Dataset was considered the largest published and was used to train neural networks.
Microsoft removed the MS Celeb database, which contained 10 million face images. Pictures were taken from open sources on the Internet, but without the demand of people who got there. This was noticed in the Financial Times.
MS Celeb database was considered the largest public dataset of individuals. It was published back in 2016 and since then many companies have used it to train face and neural network recognition systems.
Microsoft did not ask for permission to use individuals because they considered them celebrities and used images under a free Creative Commons license. However, German researcher Adam Harvey (Adam Harvey) found that dataset also contained pictures of private individuals, for example, journalists.

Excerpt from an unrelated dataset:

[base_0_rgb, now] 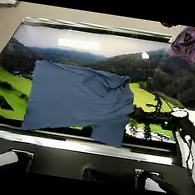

After that, the data disappeared from the Microsoft site. In a conversation with FT, the company explained the removal of the corporate protocol. According to Microsoft, the site was intended “for academic purposes and was launched by an employee of the company who no longer works in it.”
As noted by Harvey, removing the database does not solve the problem. It has already been copied to many companies and ordinary users and used to train their projects.
You can’t make datasets disappear. As soon as you publish it and people download it, it begins to exist on hard drives all over the world.
Adam harveycyber security investigator
In 2018, Microsoft President Brad Smith asked the US Congress to take steps to control technology that “has a wide potential for abuse.” After that, the company stopped selling face recognition systems to the Californian police.